‘This is insane’; Stanford’s Carolyn Bertozzi shares 2022 Nobel Prize in chemistry
PALO ALTO — Stanford chemistry professor Carolyn Bertozzi got a pre-dawn wake-up call Wednesday that has changed her life forever.
It was 1:43 a.m. when she was awakened by a long distance phone call from Sweden. On the other end was a Nobel Prize committee representative who informed her she and two others had been awarded the prestigious honor in chemistry for 2022.
“You have 50 minutes to collect yourself and wait until your life changes,” the Nobel representative told her.
The first person Bertozzi called was her father, William Bertozzi, a retired physics professor from MIT.
“He’s 91 and, of course, he was just overjoyed,” she said. “And then he called my sisters for me, and we’ve been texting. One of my sisters and my dad watched it live.”
Then it all began to sink in. By 3 a.m., Bertozzi had nearly three dozen voicemails.
“This is how it’s going to be all day,” she told the Stanford news service. “This is insane. Maybe I should cancel meetings.”
Bertozzi shares the honor with K. Barry Sharpless and Danish scientist Morten Meldal. They were cited for their work on click chemistry and bioorthogonal reactions, which are used to make cancer drugs, map DNA and create materials that are tailored to a specific purpose.
“It’s all about snapping molecules together,” said Johan Aqvist, a member of the Royal Swedish Academy of Sciences that announced the winners Wednesday at the Karolinska Institute in Stockholm, Sweden.
Sharpless, 81, who previously won a Nobel Prize in 2001 and is now the fifth person to receive the award twice, first proposed the idea for connecting molecules using chemical “buckles” around the turn of the millennium, said Aqvist.
“The problem was to find good chemical buckles,” he said. “They have to react with each other easily and specifically.”
Meldal, 68, based at the University of Copenhagen, Denmark, and Sharpless, who is affiliated with Scripps Research, California, independently found the first such candidates that would easily snap together with each other but not with other molecules, leading to applications in the manufacture of medicines and polymers.
Bertozzi, 55, who is based at Stanford, “took click chemistry to a new level,” the Nobel panel said.
She found a way to make click chemistry work inside living organisms without disrupting them, establishing a new method known as bioorthogonal reactions.
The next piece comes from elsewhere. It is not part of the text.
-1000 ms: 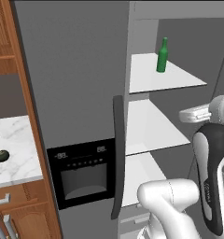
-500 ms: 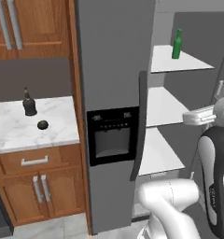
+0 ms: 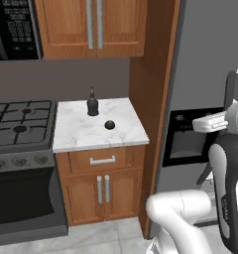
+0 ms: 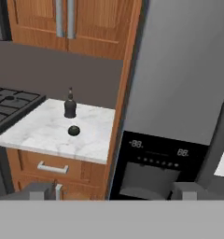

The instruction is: Place the beer and liquor on the top shelf of the fridge to keep them out of children's reach, and place the squash on lower shelves for easy access.

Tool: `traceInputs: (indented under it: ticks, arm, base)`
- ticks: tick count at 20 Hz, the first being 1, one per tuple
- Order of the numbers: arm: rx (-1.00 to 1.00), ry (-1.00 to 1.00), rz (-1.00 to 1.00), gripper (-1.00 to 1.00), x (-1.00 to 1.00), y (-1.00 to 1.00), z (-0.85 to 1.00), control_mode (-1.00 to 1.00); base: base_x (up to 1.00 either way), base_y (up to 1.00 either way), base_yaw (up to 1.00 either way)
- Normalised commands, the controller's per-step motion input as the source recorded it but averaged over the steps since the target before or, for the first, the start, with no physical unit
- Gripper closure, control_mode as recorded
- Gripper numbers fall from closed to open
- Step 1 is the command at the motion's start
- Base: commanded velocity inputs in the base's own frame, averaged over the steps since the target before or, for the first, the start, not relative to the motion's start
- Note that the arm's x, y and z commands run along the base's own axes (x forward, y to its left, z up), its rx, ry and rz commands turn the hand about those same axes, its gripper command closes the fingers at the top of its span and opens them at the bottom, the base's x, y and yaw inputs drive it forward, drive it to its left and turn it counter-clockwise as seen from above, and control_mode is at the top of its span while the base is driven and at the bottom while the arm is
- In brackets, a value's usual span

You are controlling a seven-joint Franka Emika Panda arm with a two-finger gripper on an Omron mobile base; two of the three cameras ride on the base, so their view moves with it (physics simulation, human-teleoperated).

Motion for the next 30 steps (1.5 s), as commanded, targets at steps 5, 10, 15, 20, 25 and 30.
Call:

Such reactions are now used to explore cells, track biological processes and design drugs that can target diseases such as cancer more precisely.
“Doing chemistry inside human patients to make sure that drugs go to the right place and stay away from the wrong place,” Bertozzi explained.
Speaking by phone at a news conference following the announcement, Bertozzi said she was “absolutely stunned” to receive the prize.
“I’m still not entirely positive that it’s real, but it’s getting realer by the minute,” she said.
Meldal said he received a call from the Nobel panel about half an hour before the public announcement.
“They (…) told me not to tell anyone. So I sat inside my office and I shook my pants with fright,” he told The Associated Press. “This is a huge honor.”
Meldal started out as an engineer. “But I wanted to understand the world so I thought chemistry would give me the solutions,” he told the AP.
Last year the prize was awarded to scientists Benjamin List and David W.C. MacMillan for finding an ingenious and environmentally cleaner way to build molecules that the Nobel panel said is “already benefiting humankind greatly.”
A week of Nobel Prize announcements kicked off Monday with Swedish scientist Svante Paabo receiving the award in medicine for unlocking secrets of Neanderthal DNA that provided key insights into our immune system.
Three scientists jointly won the prize in physics Tuesday. Frenchman Alain Aspect, American John F. Clauser and Austrian Anton Zeilinger had shown that tiny particles can retain a connection with each other even when separated, a phenomenon known as quantum entanglement, that can be used for specialized computing and to encrypt information.
The awards continue with literature on Thursday. The 2022 Nobel Peace Prize will be announced on Friday and the economics award on Monday.
The prizes carry a cash award of 10 million Swedish kronor (nearly $900,000) and will be handed out on Dec. 10. The money comes from a bequest left by the prize’s creator, Swedish inventor Alfred Nobel, in 1895.